Report back each line of the data that contains the word "camera".

*** Provided records Section Begins ***

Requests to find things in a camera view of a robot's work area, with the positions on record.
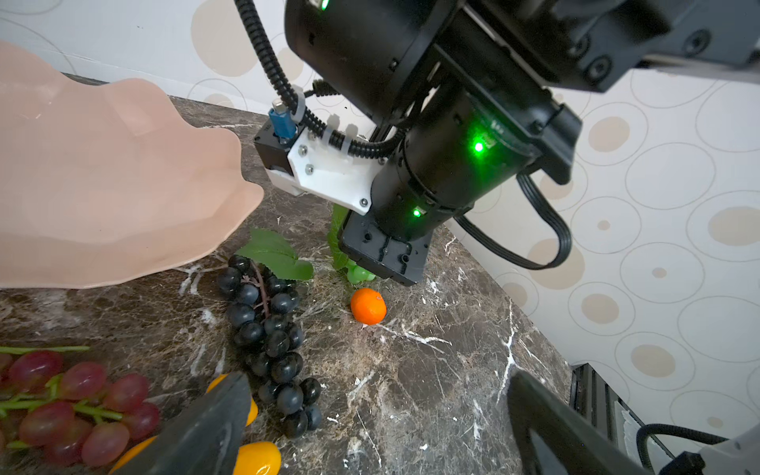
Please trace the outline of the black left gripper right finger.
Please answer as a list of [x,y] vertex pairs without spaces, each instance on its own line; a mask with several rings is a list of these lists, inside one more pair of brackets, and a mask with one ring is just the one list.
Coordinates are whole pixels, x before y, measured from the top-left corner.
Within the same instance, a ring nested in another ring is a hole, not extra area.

*** Provided records Section Ends ***
*** Provided records Section Begins ***

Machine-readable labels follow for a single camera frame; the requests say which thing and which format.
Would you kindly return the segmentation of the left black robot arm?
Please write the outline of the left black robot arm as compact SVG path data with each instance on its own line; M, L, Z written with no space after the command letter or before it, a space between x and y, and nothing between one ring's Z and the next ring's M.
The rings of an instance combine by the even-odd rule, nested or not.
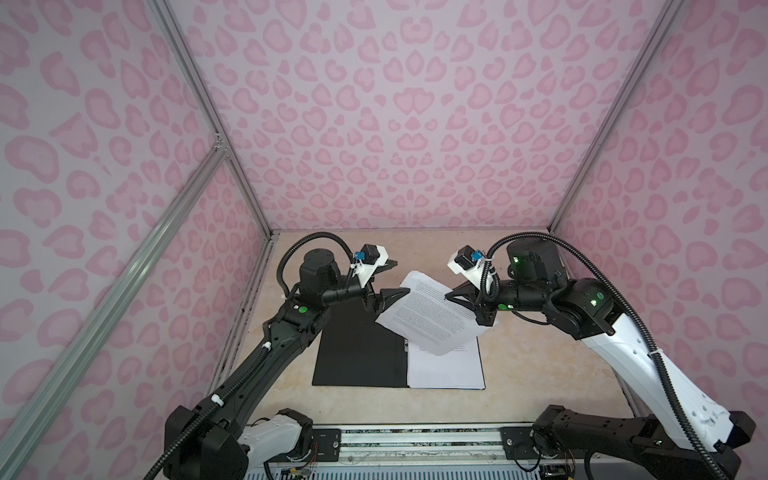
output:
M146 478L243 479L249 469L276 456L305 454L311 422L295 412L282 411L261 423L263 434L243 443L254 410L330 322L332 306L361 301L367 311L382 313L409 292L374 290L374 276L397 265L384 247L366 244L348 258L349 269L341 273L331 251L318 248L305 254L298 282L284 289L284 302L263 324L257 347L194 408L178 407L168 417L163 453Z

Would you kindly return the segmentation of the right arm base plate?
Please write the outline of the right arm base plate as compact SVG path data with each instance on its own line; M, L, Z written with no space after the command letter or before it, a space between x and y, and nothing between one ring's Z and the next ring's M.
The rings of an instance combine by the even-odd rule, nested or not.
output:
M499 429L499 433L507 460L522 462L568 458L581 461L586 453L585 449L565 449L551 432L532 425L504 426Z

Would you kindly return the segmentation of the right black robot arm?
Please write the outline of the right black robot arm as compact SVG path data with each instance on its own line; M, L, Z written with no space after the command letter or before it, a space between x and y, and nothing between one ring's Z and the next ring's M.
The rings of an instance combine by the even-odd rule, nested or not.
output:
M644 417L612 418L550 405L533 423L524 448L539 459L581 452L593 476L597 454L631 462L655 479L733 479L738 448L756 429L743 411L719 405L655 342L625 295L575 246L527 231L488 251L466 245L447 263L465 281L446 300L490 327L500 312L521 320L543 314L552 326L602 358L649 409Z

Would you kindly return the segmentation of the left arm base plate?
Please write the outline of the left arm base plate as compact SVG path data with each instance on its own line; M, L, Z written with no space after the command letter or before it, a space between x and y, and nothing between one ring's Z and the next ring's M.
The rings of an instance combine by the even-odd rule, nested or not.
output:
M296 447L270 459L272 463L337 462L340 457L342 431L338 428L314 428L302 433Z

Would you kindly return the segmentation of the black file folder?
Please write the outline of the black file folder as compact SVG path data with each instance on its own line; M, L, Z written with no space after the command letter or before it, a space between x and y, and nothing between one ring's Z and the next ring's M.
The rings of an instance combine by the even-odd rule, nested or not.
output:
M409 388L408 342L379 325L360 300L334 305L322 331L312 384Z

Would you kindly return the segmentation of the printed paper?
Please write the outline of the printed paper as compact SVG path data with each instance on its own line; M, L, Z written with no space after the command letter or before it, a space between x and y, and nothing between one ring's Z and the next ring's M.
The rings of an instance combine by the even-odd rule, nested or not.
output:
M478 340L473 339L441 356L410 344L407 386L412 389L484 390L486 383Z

*** Provided records Section Ends ***

Solved exercise
Requests to find things in a camera view of a robot's work area, with the positions on record.
Machine-readable labels follow for a single camera frame; the requests say which thing and which format.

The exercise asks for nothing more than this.